MLB: New York Mets at Washington Nationals

Stuck in Time: Remembering the 1991 Mets

For all of the frustrations this season has wrought through two months of uneven play, one beacon of happiness has been the remembrances of the 1986 team, largely because we are now 30 years removed from that season and boy howdy do we ever like our round numbers in sports. But it’s been fun, revisiting the team that brought so much joy to multiple generations of Mets fans. Winning the World Series is a supremely difficult enterprise and that one pulled it off. They earned our retro-respect and receive it without hesitation or second thoughts.

But by 1991, the Mets were a team that felt 50 years removed from a title rather than just five. The roster was an awesomely weird amalgam of people. They were prospects that hadn’t developed as expected and aging stars from ’86 on the freeway out of town. They had players who would later become clubhouse leaders—both in Queens and elsewhere—but were still too young to know their true potential. And there were the free agent signings stuck in an unfortunate limbo, too late for the mid-’80s glory years but who simply couldn’t stick around the late ‘90s rebirth.
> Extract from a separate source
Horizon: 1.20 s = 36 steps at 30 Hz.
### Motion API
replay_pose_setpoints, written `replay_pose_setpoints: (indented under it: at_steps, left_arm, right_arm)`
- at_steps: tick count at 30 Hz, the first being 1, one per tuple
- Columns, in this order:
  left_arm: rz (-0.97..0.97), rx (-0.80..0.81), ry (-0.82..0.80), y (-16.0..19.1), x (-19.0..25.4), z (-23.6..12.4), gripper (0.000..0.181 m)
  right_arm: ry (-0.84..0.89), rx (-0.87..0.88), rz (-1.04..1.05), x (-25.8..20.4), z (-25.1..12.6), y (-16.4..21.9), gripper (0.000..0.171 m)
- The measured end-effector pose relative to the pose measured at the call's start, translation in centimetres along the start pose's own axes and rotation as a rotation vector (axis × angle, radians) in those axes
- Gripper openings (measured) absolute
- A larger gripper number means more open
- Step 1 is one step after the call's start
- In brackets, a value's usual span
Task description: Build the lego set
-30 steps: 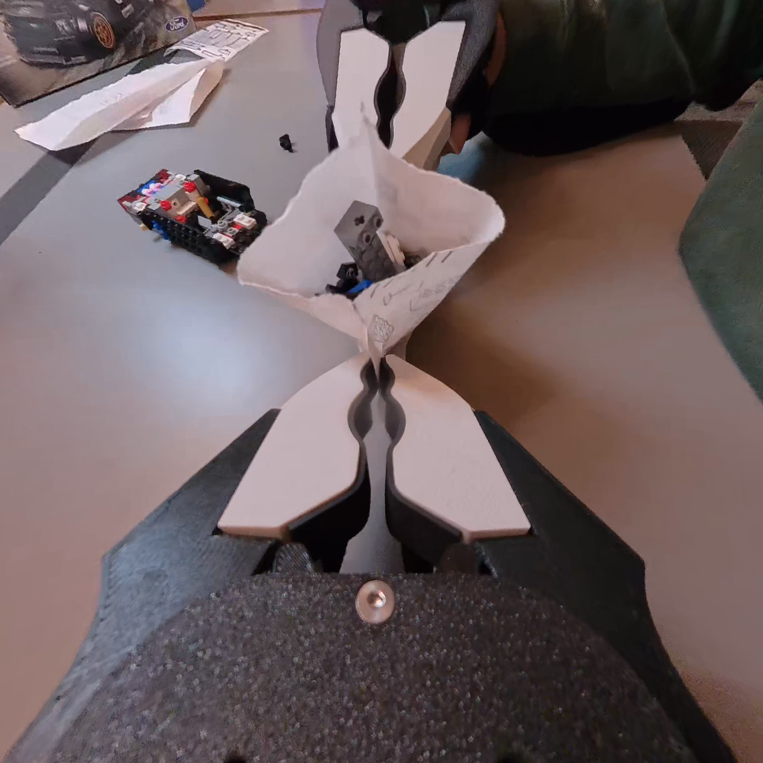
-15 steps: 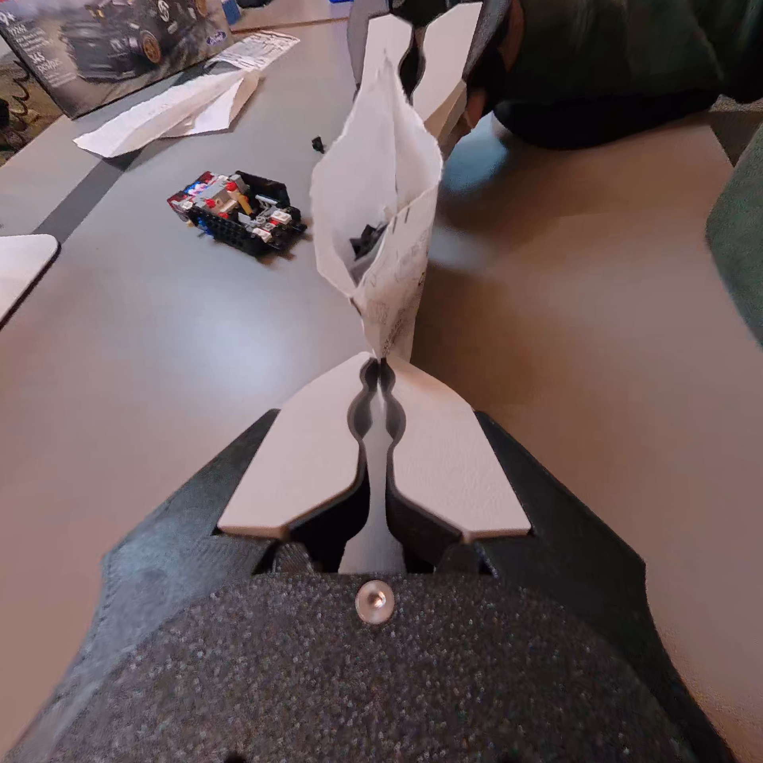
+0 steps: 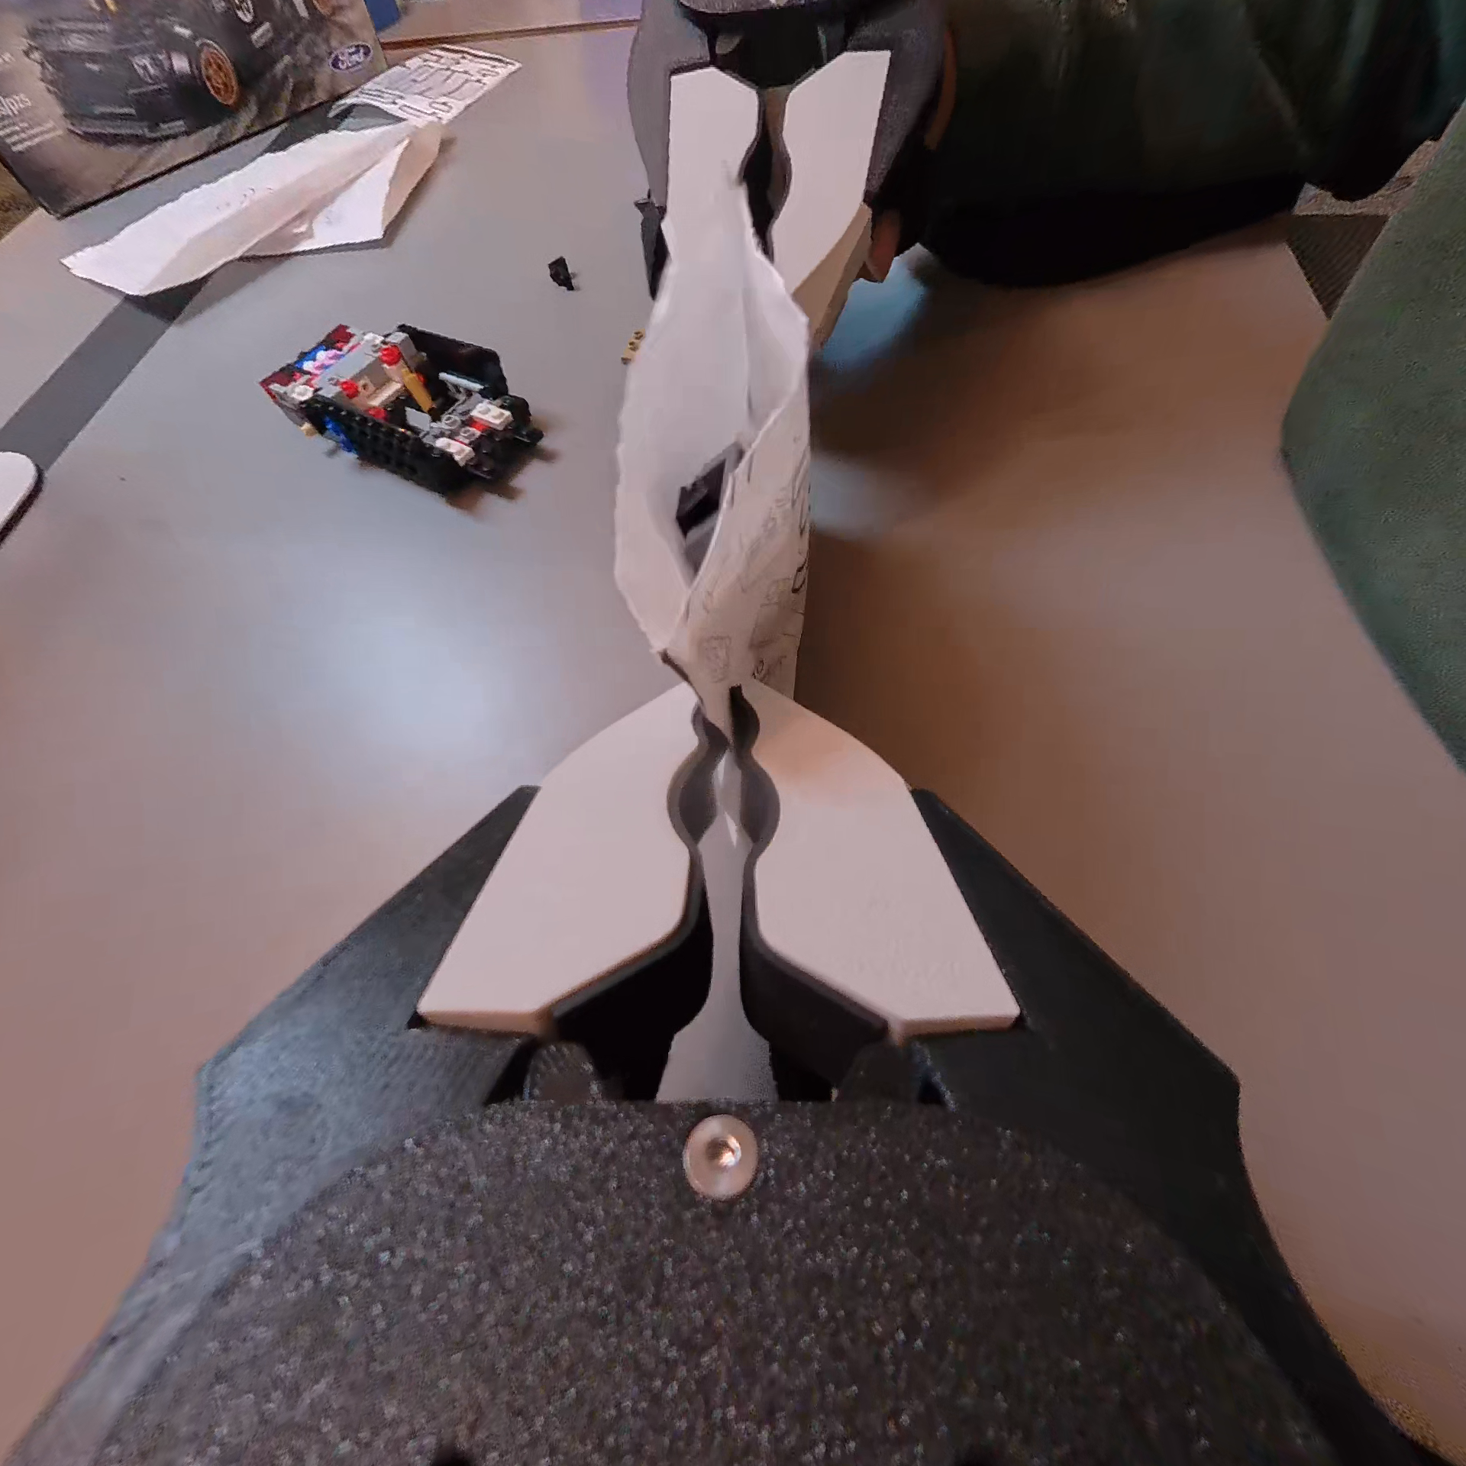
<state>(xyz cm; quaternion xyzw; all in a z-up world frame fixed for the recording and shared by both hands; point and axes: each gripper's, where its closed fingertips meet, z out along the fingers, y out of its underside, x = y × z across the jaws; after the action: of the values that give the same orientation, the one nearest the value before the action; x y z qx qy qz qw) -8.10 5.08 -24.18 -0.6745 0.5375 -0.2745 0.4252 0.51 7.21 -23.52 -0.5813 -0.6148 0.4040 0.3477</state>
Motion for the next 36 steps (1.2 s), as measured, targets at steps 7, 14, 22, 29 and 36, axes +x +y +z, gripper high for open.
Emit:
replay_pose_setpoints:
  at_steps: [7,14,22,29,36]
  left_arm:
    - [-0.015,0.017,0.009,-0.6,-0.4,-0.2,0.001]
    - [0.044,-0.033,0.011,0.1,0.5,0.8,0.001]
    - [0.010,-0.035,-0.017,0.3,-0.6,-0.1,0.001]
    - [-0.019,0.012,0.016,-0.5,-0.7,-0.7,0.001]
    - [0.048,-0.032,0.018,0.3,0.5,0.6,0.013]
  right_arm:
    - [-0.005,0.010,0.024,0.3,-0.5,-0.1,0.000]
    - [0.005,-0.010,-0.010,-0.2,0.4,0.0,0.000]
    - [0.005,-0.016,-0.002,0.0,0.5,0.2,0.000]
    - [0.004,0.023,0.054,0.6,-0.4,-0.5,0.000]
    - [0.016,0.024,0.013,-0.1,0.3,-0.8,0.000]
While that ’91 club still retained some of the DNA from the Series-winners just five years prior, it was a roster ultimately doomed to mediocrity, stuck in a time of confusion and soul-searching. The Mets were no longer the powerhouse of their recent past, yet their path to a rebuild was still far from obvious.

So it’s no surprise they finished 77-84, fifth in the NL East, but this team was so much more interesting than that, at least in hindsight. A 10-game winning streak that spanned the All-Star break pushed the Mets to 49-34, just 2.5 games behind Pittsburgh for first. Hope abounds! But then they finished the year 28-50, the worst record in all of baseball during that time. In those final 78 games, they averaged an MLB-worst 3.48 runs per game. (For comparison’s sake, this year’s Mets are only scoring 3.69 a game. How times have changed.)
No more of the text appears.